I can’t say that is the case, irrefutably, but that’s the impression I’m getting.

Certainly Norm is pro-AV and the Guardian. The Green Party is pushing for a Yes to AV too.

The Right-wing media are for the status quo, and saying No to AV.

As far as I can see much of this Yes to AV sentiment is based on the notion that there is a malaise within the electoral system and that AV will change that, or at least that is the hope.

I can’t quite see the evidence behind it, or how it will galvanise a largely cynical population to vote for mostly useless politicians with their own agendas. I think that the problem of electoral participation in Britain and many other countries is more deeply seated than the choice of voting system. There is a significant disenchantment with bourgeois politics in general, and voting specifically. I suspect the problem of voter participation has more to do with the social hegemony and class nature of a society than the selection and use of any particular voting system.
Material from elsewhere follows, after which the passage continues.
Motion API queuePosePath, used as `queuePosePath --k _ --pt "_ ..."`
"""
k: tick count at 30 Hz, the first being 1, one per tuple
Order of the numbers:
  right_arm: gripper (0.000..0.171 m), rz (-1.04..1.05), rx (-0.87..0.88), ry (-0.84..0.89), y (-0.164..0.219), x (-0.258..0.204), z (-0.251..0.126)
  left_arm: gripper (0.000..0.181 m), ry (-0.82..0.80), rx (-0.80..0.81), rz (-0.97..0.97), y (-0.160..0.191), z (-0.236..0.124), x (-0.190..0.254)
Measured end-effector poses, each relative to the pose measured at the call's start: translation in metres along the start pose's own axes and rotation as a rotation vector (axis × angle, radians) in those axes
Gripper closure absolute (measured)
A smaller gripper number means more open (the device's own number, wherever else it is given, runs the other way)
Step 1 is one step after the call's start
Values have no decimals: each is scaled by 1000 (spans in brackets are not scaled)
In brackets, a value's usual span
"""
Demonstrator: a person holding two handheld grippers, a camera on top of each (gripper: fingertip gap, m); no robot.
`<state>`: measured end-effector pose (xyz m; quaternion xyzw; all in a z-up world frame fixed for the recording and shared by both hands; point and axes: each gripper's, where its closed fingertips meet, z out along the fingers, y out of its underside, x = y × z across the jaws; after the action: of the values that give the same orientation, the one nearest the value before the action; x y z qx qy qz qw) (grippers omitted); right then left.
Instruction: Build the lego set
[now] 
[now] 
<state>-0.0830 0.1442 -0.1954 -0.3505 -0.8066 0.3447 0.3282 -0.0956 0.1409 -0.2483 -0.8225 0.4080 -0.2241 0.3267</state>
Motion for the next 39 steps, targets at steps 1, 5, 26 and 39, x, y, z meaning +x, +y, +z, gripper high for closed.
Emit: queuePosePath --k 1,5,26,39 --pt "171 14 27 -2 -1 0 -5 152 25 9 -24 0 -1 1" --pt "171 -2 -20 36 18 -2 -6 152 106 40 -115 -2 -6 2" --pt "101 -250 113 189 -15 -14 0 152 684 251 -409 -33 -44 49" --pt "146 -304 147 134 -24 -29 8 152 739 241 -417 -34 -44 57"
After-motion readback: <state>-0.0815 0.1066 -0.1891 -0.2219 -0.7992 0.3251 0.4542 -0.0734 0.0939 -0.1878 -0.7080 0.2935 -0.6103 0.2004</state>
My sense is that in Britain there will be a low turnout for this referendum, those particularly keen on AV will vote for it and will make the effort to vote. Those disenchanted won’t bother, many others voting against it as the Yes to AV arguments don’t seem to have won people over. My gut feeling is that it will fail.

I would like to think that the political consequence of a defeat of AV could be the eventual disintegration of the Tory-Lib Dem coalition, but we’ll see.